| Work instructions |
Look through the material below. Copy every line with the string "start" in it.

| Source data |
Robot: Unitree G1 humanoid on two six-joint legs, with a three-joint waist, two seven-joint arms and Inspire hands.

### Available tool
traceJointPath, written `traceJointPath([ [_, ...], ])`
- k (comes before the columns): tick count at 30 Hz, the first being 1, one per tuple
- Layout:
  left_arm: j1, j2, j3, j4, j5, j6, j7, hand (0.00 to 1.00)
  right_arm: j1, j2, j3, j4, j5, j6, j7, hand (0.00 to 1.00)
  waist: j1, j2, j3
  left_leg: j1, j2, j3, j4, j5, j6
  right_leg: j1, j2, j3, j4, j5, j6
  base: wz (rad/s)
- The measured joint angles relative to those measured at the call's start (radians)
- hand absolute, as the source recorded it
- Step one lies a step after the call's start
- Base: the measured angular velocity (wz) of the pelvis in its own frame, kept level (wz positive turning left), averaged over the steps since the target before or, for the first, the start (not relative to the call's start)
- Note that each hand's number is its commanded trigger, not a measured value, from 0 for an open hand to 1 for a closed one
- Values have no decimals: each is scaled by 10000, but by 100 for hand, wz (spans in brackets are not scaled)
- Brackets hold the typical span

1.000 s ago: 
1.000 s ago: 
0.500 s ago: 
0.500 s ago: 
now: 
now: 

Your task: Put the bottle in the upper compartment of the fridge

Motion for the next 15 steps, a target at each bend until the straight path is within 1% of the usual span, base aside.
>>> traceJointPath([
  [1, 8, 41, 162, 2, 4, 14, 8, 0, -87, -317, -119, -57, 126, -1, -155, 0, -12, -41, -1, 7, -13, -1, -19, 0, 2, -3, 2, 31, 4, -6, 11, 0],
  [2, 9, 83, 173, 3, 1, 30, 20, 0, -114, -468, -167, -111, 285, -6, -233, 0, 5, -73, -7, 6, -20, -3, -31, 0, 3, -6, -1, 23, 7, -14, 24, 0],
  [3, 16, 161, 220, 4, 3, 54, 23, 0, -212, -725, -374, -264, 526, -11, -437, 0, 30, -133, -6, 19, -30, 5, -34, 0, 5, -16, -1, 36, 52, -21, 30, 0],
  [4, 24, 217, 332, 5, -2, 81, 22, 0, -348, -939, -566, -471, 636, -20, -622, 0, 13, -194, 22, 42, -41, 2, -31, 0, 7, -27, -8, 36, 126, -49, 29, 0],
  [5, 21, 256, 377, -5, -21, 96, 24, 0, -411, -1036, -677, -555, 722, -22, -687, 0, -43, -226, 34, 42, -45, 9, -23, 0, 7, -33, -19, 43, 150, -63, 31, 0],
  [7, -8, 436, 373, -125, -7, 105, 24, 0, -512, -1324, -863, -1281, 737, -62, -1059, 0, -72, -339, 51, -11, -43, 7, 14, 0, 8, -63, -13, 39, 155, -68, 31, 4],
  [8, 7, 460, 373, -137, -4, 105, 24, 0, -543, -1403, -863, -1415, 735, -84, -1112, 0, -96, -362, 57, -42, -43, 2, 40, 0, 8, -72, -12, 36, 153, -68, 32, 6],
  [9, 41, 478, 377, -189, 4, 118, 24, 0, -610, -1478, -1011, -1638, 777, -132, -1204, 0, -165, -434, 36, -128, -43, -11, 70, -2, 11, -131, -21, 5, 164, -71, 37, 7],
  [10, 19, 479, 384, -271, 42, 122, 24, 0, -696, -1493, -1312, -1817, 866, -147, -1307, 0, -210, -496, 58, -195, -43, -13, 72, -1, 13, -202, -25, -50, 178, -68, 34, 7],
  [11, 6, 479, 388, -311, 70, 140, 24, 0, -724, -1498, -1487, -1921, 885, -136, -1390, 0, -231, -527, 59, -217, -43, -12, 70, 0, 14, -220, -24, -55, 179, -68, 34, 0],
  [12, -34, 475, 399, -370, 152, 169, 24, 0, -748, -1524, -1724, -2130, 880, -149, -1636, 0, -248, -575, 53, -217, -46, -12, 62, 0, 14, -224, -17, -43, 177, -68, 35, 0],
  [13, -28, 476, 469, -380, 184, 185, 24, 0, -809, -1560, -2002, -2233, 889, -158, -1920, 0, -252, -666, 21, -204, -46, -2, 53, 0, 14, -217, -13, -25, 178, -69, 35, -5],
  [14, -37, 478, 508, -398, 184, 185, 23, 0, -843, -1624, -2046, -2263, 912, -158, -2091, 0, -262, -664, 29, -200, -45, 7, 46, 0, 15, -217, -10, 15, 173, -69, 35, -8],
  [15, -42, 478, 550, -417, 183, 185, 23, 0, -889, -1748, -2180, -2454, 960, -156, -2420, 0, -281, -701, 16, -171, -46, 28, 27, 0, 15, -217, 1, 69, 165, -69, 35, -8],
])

| Task solution |
- The measured joint angles relative to those measured at the call's start (radians)
- Step one lies a step after the call's start
- Base: the measured angular velocity (wz) of the pelvis in its own frame, kept level (wz positive turning left), averaged over the steps since the target before or, for the first, the start (not relative to the call's start)

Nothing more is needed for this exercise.